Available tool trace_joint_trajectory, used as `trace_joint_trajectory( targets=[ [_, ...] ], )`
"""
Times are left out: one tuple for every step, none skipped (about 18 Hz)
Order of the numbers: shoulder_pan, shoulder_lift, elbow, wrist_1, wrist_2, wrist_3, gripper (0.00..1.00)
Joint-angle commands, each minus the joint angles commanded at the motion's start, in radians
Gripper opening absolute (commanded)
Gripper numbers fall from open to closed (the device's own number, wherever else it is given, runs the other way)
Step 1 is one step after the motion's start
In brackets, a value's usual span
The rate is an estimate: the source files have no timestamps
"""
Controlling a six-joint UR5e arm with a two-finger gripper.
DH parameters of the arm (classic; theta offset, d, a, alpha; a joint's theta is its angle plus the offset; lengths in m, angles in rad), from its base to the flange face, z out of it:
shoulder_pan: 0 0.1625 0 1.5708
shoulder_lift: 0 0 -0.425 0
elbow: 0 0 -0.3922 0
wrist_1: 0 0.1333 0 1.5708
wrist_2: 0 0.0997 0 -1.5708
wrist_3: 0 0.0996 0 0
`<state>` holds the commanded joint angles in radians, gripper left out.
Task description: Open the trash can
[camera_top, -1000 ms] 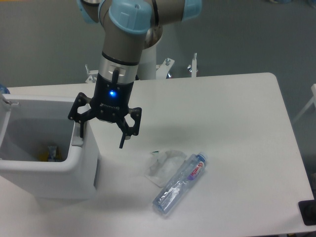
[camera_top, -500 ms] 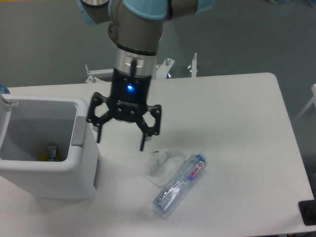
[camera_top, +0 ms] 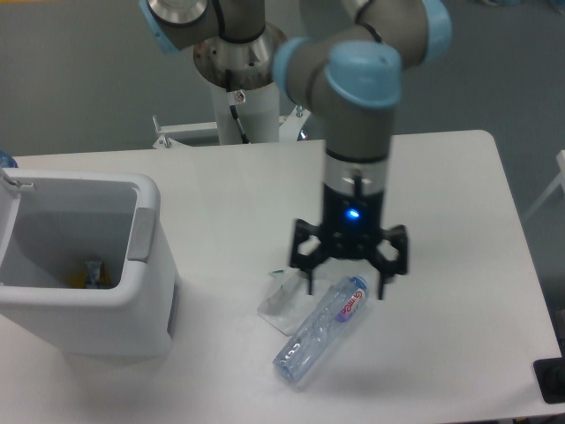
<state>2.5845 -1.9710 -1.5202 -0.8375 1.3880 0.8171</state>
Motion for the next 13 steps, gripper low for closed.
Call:
trace_joint_trajectory(
  targets=[
    [0.023,-0.014,0.000,-0.003,0.011,0.042,1.00],
    [0.044,-0.029,0.000,-0.003,0.011,0.086,1.00],
    [0.060,-0.044,0.005,-0.005,0.014,0.140,1.00],
    [0.066,-0.051,0.006,-0.006,0.026,0.207,1.00],
    [0.072,-0.049,0.000,-0.009,0.049,0.270,1.00],
    [0.075,-0.046,-0.005,-0.012,0.071,0.316,1.00],
    [0.075,-0.046,-0.005,-0.015,0.083,0.341,1.00],
    [0.075,-0.048,-0.006,-0.015,0.086,0.350,1.00],
    [0.074,-0.049,-0.008,-0.014,0.086,0.350,1.00],
    [0.074,-0.049,-0.014,-0.012,0.088,0.350,1.00],
    [0.074,-0.049,-0.017,-0.011,0.089,0.350,1.00],
    [0.074,-0.049,-0.017,-0.011,0.089,0.350,1.00],
    [0.074,-0.049,-0.017,-0.011,0.089,0.350,1.00]
  ],
)
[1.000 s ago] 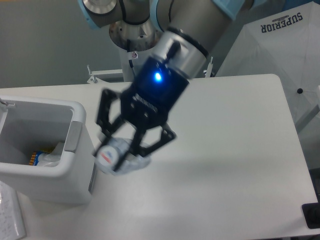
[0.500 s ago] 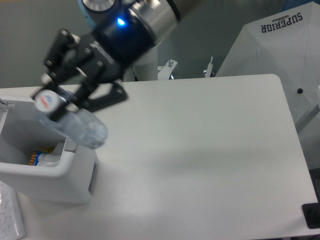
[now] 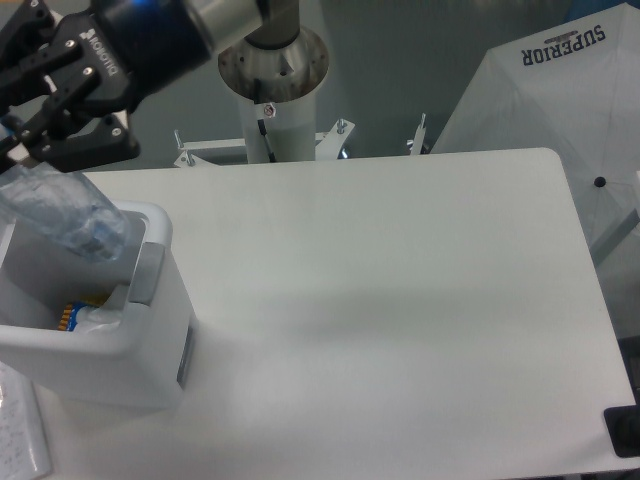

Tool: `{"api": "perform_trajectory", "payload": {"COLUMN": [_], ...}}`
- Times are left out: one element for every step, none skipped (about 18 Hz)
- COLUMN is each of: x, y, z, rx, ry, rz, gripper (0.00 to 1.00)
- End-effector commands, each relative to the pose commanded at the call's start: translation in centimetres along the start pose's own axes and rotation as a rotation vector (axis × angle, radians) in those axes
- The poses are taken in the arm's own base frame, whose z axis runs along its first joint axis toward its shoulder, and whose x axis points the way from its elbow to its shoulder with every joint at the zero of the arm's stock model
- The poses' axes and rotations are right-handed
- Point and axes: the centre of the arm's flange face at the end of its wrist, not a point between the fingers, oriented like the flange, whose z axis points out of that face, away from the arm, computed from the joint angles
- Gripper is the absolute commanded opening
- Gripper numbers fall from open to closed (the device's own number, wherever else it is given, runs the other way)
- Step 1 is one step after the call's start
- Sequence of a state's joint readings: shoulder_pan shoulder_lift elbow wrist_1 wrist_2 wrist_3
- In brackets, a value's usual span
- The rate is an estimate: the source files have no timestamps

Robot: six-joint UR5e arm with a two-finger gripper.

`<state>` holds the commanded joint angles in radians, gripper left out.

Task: Place the trash in the trash can
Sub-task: 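Carry the bottle over the white bin and release it inside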

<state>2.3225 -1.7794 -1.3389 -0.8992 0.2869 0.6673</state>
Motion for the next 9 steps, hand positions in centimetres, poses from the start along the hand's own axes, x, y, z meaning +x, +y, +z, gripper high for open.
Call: {"api": "perform_trajectory", "payload": {"x": [0.0,-0.1,-0.2,-0.3,-0.6,-0.5,-0.5,-0.7,-1.2], "y": [0.9,1.5,2.0,2.3,2.6,2.8,2.9,3.2,3.8], "z": [0.5,0.9,1.1,1.4,1.7,2.3,2.5,2.6,2.9], "rx": [0.000,-0.001,-0.002,-0.005,-0.007,-0.011,-0.012,-0.015,-0.019], "ry": [0.005,0.008,0.011,0.016,0.021,0.029,0.032,0.032,0.035], "rz": [0.006,0.006,0.003,-0.004,-0.010,-0.011,-0.014,-0.019,-0.023], "gripper": [0.00,0.00,0.00,0.00,0.00,0.00,0.00,0.00,0.01]}}
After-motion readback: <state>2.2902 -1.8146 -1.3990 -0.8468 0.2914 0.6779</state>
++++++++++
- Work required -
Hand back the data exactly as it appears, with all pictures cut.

- Result below -
Available tool trace_joint_trajectory, used as `trace_joint_trajectory( targets=[ [_, ...] ], )`
"""
Times are left out: one tuple for every step, none skipped (about 18 Hz)
Order of the numbers: shoulder_pan, shoulder_lift, elbow, wrist_1, wrist_2, wrist_3, gripper (0.00..1.00)
Joint-angle commands, each minus the joint angles commanded at the motion's start, in radians
Gripper opening absolute (commanded)
Gripper numbers fall from open to closed (the device's own number, wherever else it is given, runs the other way)
Step 1 is one step after the motion's start
In brackets, a value's usual span
The rate is an estimate: the source files have no timestamps
"""
Controlling a six-joint UR5e arm with a two-finger gripper.
DH parameters of the arm (classic; theta offset, d, a, alpha; a joint's theta is its angle plus the offset; lengths in m, angles in rad), from its base to the flange face, z out of it:
shoulder_pan: 0 0.1625 0 1.5708
shoulder_lift: 0 0 -0.425 0
elbow: 0 0 -0.3922 0
wrist_1: 0 0.1333 0 1.5708
wrist_2: 0 0.0997 0 -1.5708
wrist_3: 0 0.0996 0 0
`<state>` holds the commanded joint angles in radians, gripper left out.
Task description: Open the trash can
[camera_top, -1000 ms] 
[camera_top, -500 ms] 
[camera_top, +0 ms] 
<state>2.5845 -1.9710 -1.5202 -0.8375 1.3880 0.8171</state>
Motion for the next 13 steps, gripper low for closed.
Call:
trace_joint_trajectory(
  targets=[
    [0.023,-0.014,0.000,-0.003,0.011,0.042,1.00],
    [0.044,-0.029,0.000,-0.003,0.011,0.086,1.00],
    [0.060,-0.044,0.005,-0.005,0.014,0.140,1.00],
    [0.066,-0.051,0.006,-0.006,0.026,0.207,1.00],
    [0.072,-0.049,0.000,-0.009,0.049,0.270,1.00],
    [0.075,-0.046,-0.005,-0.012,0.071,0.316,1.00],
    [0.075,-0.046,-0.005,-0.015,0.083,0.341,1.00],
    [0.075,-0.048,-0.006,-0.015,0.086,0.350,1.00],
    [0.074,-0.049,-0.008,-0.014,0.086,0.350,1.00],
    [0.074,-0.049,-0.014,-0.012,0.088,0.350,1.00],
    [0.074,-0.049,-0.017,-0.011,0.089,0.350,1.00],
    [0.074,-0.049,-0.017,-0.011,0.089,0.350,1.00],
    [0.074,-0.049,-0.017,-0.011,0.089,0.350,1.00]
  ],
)
[1.000 s ago] 
[0.500 s ago] 
[now] 

Tool: `{"api": "perform_trajectory", "payload": {"COLUMN": [_], ...}}`
- Times are left out: one element for every step, none skipped (about 18 Hz)
- COLUMN is each of: x, y, z, rx, ry, rz, gripper (0.00 to 1.00)
- End-effector commands, each relative to the pose commanded at the call's start: translation in centimetres along the start pose's own axes and rotation as a rotation vector (axis × angle, radians) in those axes
- The poses are taken in the arm's own base frame, whose z axis runs along its first joint axis toward its shoulder, and whose x axis points the way from its elbow to its shoulder with every joint at the zero of the arm's stock model
- The poses' axes and rotations are right-handed
- Point and axes: the centre of the arm's flange face at the end of its wrist, not a point between the fingers, oriented like the flange, whose z axis points out of that face, away from the arm, computed from the joint angles
- Gripper is the absolute commanded opening
- Gripper numbers fall from open to closed (the device's own number, wherever else it is given, runs the other way)
- Step 1 is one step after the call's start
- Sequence of a state's joint readings: shoulder_pan shoulder_lift elbow wrist_1 wrist_2 wrist_3
- In brackets, a value's usual span
- The rate is an estimate: the source files have no timestamps

Robot: six-joint UR5e arm with a two-finger gripper.

`<state>` holds the commanded joint angles in radians, gripper left out.

Task: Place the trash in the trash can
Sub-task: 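Carry the bottle over the white bin and release it inside
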
<state>2.3225 -1.7794 -1.3389 -0.8992 0.2869 0.6673</state>
Motion for the next 9 steps, hand positions in centimetres, poses from the start along the hand's own axes, x, y, z meaning +x, +y, +z, gripper high for open.
Call: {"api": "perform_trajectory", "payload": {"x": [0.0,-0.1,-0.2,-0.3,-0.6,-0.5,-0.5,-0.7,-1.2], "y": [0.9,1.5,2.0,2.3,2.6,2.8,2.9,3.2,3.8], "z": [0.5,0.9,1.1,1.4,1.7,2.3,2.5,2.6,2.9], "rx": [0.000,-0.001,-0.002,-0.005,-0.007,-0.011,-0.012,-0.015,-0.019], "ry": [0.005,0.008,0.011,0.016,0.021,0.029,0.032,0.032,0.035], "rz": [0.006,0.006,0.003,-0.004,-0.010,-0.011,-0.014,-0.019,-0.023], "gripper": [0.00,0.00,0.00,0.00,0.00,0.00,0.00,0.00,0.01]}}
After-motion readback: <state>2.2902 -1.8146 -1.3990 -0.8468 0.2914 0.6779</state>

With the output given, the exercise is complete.